Amnesty International has extensively documented that the Pegasus spyware has been misused for targeted surveillance of Moroccan human rights defenders since 2017. This is even more alarming in the context of Western Sahara, where Moroccan authorities have been repressing any voices claiming the Sahrawi people’s inalienable right to self-determination and the respect of their fundamental freedoms.

In such a hostile civic space environment, evidence that a prominent activist such as Haidar was hacked can discourage other defenders from continuing their human rights work over fears of being persecuted, and puts their contacts at increased risk of exposure and subsequent reprisals.

We condemn in the strongest terms the unlawful use of Pegasus spyware against Haidar, which is in violation of her right to privacy, freedom of expression, association, and peaceful assembly, among other rights.

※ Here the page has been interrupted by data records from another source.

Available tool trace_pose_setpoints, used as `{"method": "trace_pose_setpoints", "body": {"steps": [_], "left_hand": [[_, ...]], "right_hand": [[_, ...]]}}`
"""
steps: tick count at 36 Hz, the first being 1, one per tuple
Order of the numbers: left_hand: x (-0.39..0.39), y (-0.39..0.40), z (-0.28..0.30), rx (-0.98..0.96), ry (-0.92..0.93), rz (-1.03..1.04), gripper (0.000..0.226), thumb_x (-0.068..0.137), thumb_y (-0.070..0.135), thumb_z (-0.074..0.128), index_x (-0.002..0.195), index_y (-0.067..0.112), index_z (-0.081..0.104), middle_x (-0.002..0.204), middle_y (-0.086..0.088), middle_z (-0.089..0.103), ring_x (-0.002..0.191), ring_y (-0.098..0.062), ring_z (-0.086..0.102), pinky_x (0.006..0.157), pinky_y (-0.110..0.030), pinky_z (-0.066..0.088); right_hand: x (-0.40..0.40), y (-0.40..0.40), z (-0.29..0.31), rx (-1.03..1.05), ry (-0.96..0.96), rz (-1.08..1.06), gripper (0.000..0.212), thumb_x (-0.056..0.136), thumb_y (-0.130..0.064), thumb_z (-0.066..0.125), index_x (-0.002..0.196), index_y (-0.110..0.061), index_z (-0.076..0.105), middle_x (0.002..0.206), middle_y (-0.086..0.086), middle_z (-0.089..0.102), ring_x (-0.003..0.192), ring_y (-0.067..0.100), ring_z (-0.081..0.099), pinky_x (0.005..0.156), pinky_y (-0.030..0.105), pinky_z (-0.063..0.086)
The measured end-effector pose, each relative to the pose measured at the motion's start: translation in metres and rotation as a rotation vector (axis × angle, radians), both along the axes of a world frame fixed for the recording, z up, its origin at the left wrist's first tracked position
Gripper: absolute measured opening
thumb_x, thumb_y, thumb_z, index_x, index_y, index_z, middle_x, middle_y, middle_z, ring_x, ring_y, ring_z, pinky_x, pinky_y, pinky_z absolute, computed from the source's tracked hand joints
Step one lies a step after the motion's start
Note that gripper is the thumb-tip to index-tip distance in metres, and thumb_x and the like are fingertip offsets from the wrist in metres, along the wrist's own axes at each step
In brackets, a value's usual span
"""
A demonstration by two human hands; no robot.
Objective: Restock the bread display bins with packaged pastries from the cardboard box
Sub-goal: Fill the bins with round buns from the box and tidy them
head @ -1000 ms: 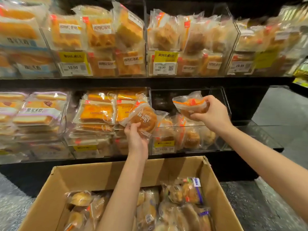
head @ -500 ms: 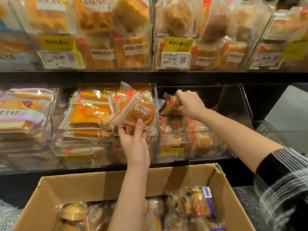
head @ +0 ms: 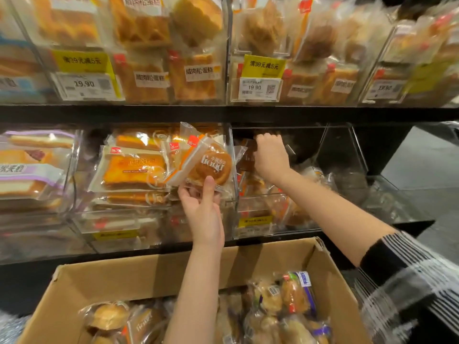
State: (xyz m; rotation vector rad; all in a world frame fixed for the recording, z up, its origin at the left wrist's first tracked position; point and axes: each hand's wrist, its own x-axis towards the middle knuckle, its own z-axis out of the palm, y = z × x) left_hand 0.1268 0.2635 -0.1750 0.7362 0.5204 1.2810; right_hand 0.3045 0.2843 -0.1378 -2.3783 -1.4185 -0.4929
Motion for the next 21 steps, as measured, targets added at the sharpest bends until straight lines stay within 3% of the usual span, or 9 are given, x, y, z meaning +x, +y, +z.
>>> {"method": "trace_pose_setpoints", "body": {"steps": [1,3,6,8,12,14,16,18,21], "left_hand": [[0.000,-0.001,0.000,0.000,0.004,-0.001,0.061,0.092,0.017,0.056,0.145,0.027,0.026,0.125,0.017,0.051,0.114,0.000,0.050,0.100,-0.030,0.039],[-0.001,-0.002,0.002,-0.001,0.016,0.003,0.062,0.091,0.018,0.057,0.146,0.025,0.028,0.128,0.014,0.052,0.119,-0.003,0.050,0.103,-0.029,0.039],[-0.003,-0.003,0.003,0.025,0.057,-0.006,0.062,0.088,0.020,0.062,0.142,0.023,0.033,0.130,0.008,0.055,0.121,-0.006,0.052,0.106,-0.032,0.040],[-0.004,-0.006,0.004,0.085,0.122,-0.012,0.064,0.082,0.023,0.067,0.138,0.022,0.038,0.132,0.004,0.056,0.121,-0.008,0.054,0.105,-0.030,0.043],[-0.003,-0.011,0.007,0.213,0.227,-0.037,0.057,0.088,0.020,0.064,0.139,0.019,0.039,0.130,0.006,0.057,0.116,0.000,0.056,0.083,-0.008,0.047],[-0.004,-0.010,0.009,0.244,0.257,-0.095,0.051,0.090,0.026,0.060,0.138,0.018,0.042,0.127,0.006,0.059,0.116,-0.002,0.056,0.084,-0.010,0.047],[-0.006,-0.009,0.010,0.256,0.283,-0.171,0.049,0.088,0.039,0.056,0.133,0.024,0.048,0.129,0.007,0.059,0.120,-0.005,0.054,0.093,-0.017,0.045],[-0.008,-0.009,0.013,0.244,0.313,-0.206,0.041,0.085,0.048,0.052,0.124,0.037,0.050,0.129,0.014,0.056,0.121,-0.001,0.050,0.092,-0.017,0.039],[-0.007,-0.005,0.013,0.249,0.381,-0.183,0.024,0.096,0.039,0.049,0.120,0.040,0.048,0.129,0.016,0.053,0.122,0.002,0.046,0.092,-0.017,0.035]], "right_hand": [[-0.006,-0.008,0.000,0.060,0.121,0.013,0.033,0.093,-0.011,0.056,0.126,-0.009,0.057,0.124,0.009,0.060,0.121,0.024,0.052,0.116,0.037,0.022],[-0.027,-0.027,0.000,0.221,0.473,0.050,0.032,0.097,-0.012,0.048,0.128,-0.011,0.057,0.126,0.006,0.060,0.120,0.020,0.053,0.108,0.032,0.034],[-0.060,-0.050,0.001,0.361,0.891,0.124,0.033,0.099,-0.036,0.045,0.115,-0.016,0.066,0.111,-0.003,0.066,0.104,0.012,0.059,0.091,0.029,0.047],[-0.078,-0.060,0.005,0.337,1.106,0.209,0.041,0.094,-0.051,0.048,0.110,-0.018,0.067,0.100,-0.009,0.066,0.096,0.008,0.060,0.085,0.028,0.048],[-0.089,-0.068,0.011,0.352,1.181,0.222,0.047,0.082,-0.049,0.067,0.115,-0.017,0.056,0.108,-0.003,0.062,0.100,0.011,0.060,0.082,0.027,0.051],[-0.086,-0.069,0.017,0.419,1.275,0.208,0.048,0.082,-0.041,0.071,0.118,-0.014,0.053,0.110,0.000,0.063,0.100,0.012,0.062,0.076,0.022,0.052],[-0.077,-0.072,0.023,0.472,1.382,0.210,0.048,0.082,-0.032,0.073,0.120,-0.011,0.053,0.111,0.004,0.065,0.101,0.015,0.064,0.079,0.026,0.055],[-0.063,-0.078,0.027,0.483,1.351,0.222,0.045,0.082,-0.024,0.075,0.119,-0.009,0.055,0.111,0.007,0.066,0.100,0.017,0.065,0.077,0.025,0.054],[-0.036,-0.086,0.027,0.463,1.248,0.169,0.043,0.080,-0.014,0.076,0.118,-0.008,0.055,0.109,0.006,0.066,0.099,0.016,0.065,0.079,0.026,0.053]]}}
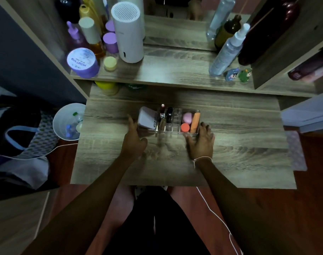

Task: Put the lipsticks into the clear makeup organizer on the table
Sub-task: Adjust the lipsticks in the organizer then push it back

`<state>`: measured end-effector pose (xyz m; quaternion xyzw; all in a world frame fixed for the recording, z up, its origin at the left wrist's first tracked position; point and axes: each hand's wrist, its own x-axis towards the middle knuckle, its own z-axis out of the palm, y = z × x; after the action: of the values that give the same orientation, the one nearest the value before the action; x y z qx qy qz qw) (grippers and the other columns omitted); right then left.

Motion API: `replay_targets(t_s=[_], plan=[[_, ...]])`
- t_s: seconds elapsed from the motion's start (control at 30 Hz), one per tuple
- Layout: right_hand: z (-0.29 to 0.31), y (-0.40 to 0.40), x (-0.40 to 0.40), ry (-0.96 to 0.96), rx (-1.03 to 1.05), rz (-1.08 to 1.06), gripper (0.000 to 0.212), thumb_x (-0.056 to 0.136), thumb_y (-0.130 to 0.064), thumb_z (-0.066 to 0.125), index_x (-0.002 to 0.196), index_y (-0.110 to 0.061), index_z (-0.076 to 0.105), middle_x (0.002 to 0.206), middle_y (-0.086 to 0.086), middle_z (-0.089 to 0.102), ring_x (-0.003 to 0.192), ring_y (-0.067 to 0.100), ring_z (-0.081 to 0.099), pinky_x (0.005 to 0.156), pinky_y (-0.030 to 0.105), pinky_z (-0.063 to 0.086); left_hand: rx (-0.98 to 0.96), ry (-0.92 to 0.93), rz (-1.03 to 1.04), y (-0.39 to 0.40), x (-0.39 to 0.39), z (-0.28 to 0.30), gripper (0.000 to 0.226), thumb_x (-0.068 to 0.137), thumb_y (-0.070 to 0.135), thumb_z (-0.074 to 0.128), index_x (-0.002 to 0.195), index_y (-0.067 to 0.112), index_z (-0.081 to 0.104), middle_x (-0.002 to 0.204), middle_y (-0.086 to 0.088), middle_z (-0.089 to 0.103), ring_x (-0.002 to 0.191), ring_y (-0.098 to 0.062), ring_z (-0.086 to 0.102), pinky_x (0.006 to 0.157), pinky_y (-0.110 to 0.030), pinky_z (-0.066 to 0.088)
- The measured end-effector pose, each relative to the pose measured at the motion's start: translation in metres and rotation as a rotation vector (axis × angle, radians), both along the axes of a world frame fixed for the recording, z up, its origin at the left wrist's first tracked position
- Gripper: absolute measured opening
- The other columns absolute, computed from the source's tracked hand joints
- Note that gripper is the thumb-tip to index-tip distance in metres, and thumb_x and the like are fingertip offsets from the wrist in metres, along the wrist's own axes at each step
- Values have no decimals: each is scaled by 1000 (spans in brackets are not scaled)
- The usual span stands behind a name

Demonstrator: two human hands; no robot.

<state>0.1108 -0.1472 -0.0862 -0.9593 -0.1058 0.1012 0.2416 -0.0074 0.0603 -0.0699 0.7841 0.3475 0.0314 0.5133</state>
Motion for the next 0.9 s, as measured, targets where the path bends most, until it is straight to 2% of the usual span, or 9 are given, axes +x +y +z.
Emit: replay_targets(t_s=[0.23, 0.3, 0.37, 0.5, 0.57, 0.63, 0.7, 0.8, 0.9], plan=[[1, -25, 9, 31, 57, -48, 76, 88, -48, 57, 146, -10, 28, 156, 12, 28, 148, 29, 13, 119, 47, 7, -24, -5, -72, -20, 15, -1, 104, 78, -5, 60, 146, 18, -15, 141, -12, 48, 118, -29, 56, 80, -23, 46], [3, -33, 12, 38, 72, -66, 75, 87, -47, 58, 146, -10, 28, 156, 13, 29, 148, 28, 14, 119, 46, 7, -30, -7, -89, -28, 19, 0, 103, 78, -6, 60, 147, 17, -14, 142, -12, 48, 115, -26, 57, 72, -11, 46], [4, -40, 15, 46, 80, -78, 75, 87, -47, 59, 145, -10, 29, 156, 12, 29, 148, 28, 13, 119, 46, 7, -41, -16, -107, -35, 23, 0, 102, 78, -7, 60, 147, 15, -12, 142, -12, 47, 104, -17, 58, 58, -1, 45], [6, -56, 22, 49, 79, -108, 74, 86, -45, 61, 145, -10, 32, 156, 12, 29, 148, 27, 14, 119, 45, 7, -33, 23, -154, -49, 32, 0, 96, 78, -6, 60, 148, 12, -3, 144, -14, 46, 85, -6, 59, 49, -2, 43], [7, -62, 26, 45, 70, -124, 74, 86, -44, 63, 144, -9, 33, 155, 13, 30, 147, 27, 15, 119, 45, 8, -4, 48, -172, -55, 36, 0, 92, 78, -3, 60, 148, 11, 2, 142, -15, 48, 81, -10, 64, 54, -6, 43], [7, -69, 30, 50, 70, -144, 75, 85, -43, 64, 144, -9, 32, 155, 13, 31, 147, 27, 16, 120, 45, 9, -2, 47, -182, -62, 41, 0, 88, 78, -2, 59, 148, 12, 7, 138, -16, 51, 97, -28, 65, 66, -21, 50], [6, -77, 34, 54, 74, -160, 76, 84, -42, 64, 144, -8, 33, 155, 12, 32, 147, 26, 17, 120, 44, 10, -8, 31, -195, -69, 46, 0, 84, 77, -3, 58, 147, 12, 13, 136, -16, 54, 106, -32, 61, 74, -30, 50], [5, -89, 42, 57, 73, -182, 77, 83, -41, 67, 143, -7, 33, 154, 14, 33, 146, 27, 19, 121, 44, 12, -10, 22, -220, -80, 53, 1, 80, 76, -4, 57, 146, 12, 19, 133, -14, 56, 103, -24, 60, 75, -27, 48], [5, -100, 50, 56, 83, -189, 78, 81, -40, 69, 143, -5, 34, 152, 15, 35, 145, 29, 21, 120, 46, 14, 7, 17, -229, -90, 61, 1, 78, 76, -5, 57, 144, 12, 24, 130, -13, 59, 93, -15, 56, 63, -14, 41]])
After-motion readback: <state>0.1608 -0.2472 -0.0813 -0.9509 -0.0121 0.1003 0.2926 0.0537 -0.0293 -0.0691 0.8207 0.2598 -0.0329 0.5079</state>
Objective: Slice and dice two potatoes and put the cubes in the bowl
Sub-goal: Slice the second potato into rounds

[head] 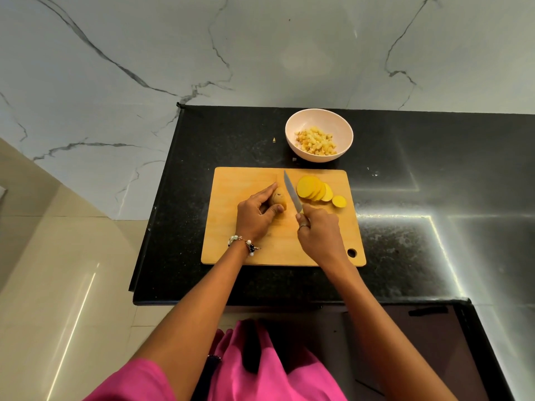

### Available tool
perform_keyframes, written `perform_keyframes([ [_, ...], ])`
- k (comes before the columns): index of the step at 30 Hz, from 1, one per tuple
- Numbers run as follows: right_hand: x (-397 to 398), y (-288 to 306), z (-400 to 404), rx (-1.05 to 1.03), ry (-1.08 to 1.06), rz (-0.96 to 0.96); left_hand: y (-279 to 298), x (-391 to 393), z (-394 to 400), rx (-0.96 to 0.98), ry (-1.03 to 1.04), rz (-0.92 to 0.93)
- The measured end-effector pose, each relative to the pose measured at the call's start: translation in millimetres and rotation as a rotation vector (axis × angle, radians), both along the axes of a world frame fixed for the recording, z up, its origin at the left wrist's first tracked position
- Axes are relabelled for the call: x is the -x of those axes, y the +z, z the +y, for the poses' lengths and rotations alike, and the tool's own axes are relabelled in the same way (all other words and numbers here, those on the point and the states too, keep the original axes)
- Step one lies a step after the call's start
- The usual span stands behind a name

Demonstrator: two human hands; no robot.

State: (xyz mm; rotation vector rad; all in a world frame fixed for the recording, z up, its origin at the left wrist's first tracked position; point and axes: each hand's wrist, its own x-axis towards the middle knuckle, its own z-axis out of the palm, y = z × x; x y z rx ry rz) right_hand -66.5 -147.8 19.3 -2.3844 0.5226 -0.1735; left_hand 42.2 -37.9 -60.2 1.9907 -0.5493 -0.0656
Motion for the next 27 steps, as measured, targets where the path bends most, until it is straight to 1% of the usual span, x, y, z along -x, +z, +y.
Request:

Independent and transparent investigations into her targeted surveillance must be promptly conducted. The NSO group and those involved in these targeted digital attacks must be held accountable.

Lastly, we echo the calls previously made by UN experts to place an immediate moratorium on the sale and transfer of surveillance technologies produced by private firms until adequate human rights regulation is in place.

We stand in full solidarity with Aminatou Haidar, 2008 RFK Human Rights Award Laureate and 2019 Right Livelihood Laureate, who has been campaigning for over 30 years for the self-determination of the Sahrawi people and the respect of their fundamental rights.